Google App Engine Search API Tutorial

Ever since Google put up its famous search page in the 1990s, the world has not been the same again. Search is an integral part of most web applications and needs to be implemented in a fashion that allows for flexible search, delivers results quickly and can keep handling an ever increasing amount of data.

Implementing Search in your application is not an easy task and like me, you might have been rolling your own code in App Engine to implement search.

search-marketing

In this tutorial, we are going to take a look at the App Engine Search API that is in General Availability (GA) status since SDK 1.8.5 Release. The API is fairly detailed and we shall be covering the basics to get started with it over here. Once this is in place, you can go ahead and suit it to your requirements.

Sounds good? Let’s move forward.

Prerequisites

  • Basic understanding of Java Web Development, which includes Servlets, JSP, WAR file structure, etc.
  • You have a working development environment for Google App Engine. This includes the Google Eclipse plugin.
  • We will be writing a REST based Web Service that returns JSON encoded data. You do not need to be an expert in that but need to know what REST like / JSON data is about. We are using GSON, a Java library to convert your Java objects to JSON format.

What this Episode covers

  • Overview of App Engine Search API
  • Web Application that saves Employee Records in a Search Index and provides a UI to search them (all via the Search API)

Please note that focus is on demonstrating the functionality and production grade code will need to address a lot more things.

My Development Environment

  • Eclipse Juno
  • Google Eclipse plugin with App Engine SDK 1.8.7
  • Mac machine (but Windows will do too!)

Attention-> You may have another version of Eclipse and older versions of SDK but make sure that the App Engine SDK version is 1.8.5 or higher.

Search Application – Employee Directory in Action

Let us check out the application in action first. This will help to understand the code much better.

The application is hosted for you at http://searchapi123.appspot.com/

Visit the above link. It should bring up the screen shown below:

Screen Shot 2014-01-03 at 12.49.50 PM

As you can see, we are going to write a web application that implements a Search. The Search allows us to query Employee records that are populated in the Search index. All the Employee Records are not present in a datastore (which you could do too!) but instead for the purpose of this blog post, they are simply inserted into an Index via the App Engine Search API.

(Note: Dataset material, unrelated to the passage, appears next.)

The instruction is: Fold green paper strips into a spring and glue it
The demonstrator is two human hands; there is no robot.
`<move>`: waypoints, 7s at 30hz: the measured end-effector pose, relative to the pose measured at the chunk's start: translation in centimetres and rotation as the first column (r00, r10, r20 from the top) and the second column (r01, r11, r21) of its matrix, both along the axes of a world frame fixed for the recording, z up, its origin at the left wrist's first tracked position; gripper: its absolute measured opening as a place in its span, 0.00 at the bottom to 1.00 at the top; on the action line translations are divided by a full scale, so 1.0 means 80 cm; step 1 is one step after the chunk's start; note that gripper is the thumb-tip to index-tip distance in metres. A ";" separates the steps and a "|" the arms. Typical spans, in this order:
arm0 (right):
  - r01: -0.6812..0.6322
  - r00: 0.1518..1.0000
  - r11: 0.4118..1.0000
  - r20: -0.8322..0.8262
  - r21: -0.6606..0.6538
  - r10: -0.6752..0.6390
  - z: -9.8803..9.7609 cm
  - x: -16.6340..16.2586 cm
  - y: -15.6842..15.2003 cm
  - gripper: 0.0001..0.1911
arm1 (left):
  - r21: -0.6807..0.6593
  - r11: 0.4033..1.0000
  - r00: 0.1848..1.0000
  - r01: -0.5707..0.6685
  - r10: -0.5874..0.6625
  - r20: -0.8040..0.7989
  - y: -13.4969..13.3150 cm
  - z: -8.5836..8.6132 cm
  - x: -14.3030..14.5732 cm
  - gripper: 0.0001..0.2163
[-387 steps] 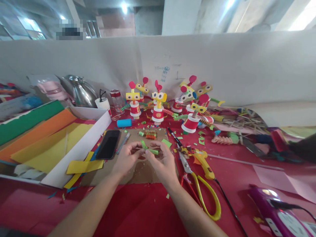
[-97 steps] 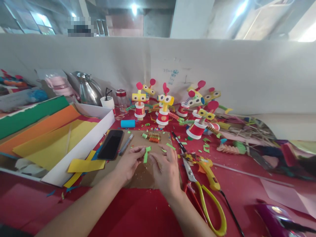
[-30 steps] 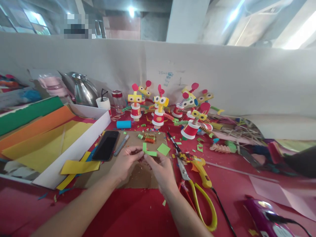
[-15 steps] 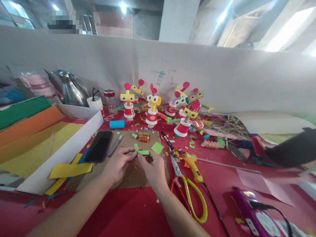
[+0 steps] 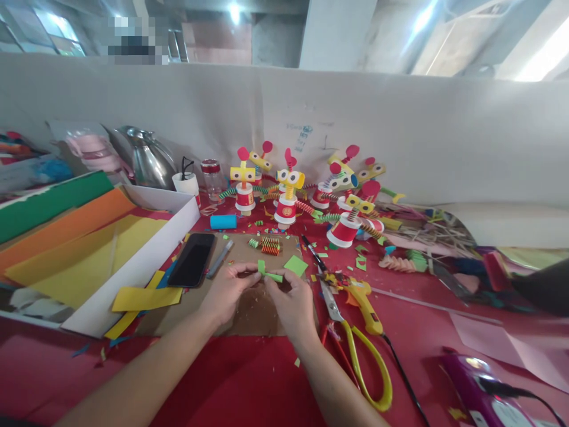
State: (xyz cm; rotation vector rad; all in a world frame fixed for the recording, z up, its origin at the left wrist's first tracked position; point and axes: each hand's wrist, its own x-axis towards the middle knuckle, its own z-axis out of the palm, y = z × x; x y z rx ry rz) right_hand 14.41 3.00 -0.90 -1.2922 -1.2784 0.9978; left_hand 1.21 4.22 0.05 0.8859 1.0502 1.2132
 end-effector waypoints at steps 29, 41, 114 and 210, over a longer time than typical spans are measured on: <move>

To search for records, all you need to do is enter a Search term in the input field above and it will match the term against any of the attributes of the Employee i.e. UserId, First Name, Last Name, etc. So partial search on a value works too.

I have about 3 records (definitely you should put in 1000s of records) and when I provide  search term say “CA” for region, it shows me the matching records as below:

Screen Shot 2014-01-03 at 3.19.38 PM

The search results come up next:

Screen Shot 2014-01-03 at 3.20.22 PM

You can try out by typing in any partial text and it will do the match across all the attributes of an Employee record. Note that the Filter input field that you see to the right is for filtering local results in the browser itself – it does not submit the form to the Search API.

Let’s get on with the code.

Download Full Source Code

I suggest that you begin with a full download of the project source code.

Go ahead & download the code from : 

https://github.com/rominirani/EmployeeDirectory

This is an Eclipse project that you can import directly. For the sake of reducing the code size, I have removed the App Engine SDK Jars from the WEB-INF\lib folder. So depending on the version of your App Engine SDK in the Eclipse development environment on your machine, please link to the appropriate App Engine SDK that you have for the project to build successfully. I have included the gson.jar in the WEB-INF\lib directory though.

If you are successful with importing the project into your Eclipse setup, the project directory should look something like this:

Screen Shot 2014-01-03 at 2.19.30 PM

Search API – An overview

Let us first discuss the Search API. As per the official documentation “The Search API provides a model for indexing documents that contain structured data. You can search an index, and organize and present search results.”

I have intentionally put key concepts that you need to know in bold. If you understand them, you are all set to get a grasp of the API.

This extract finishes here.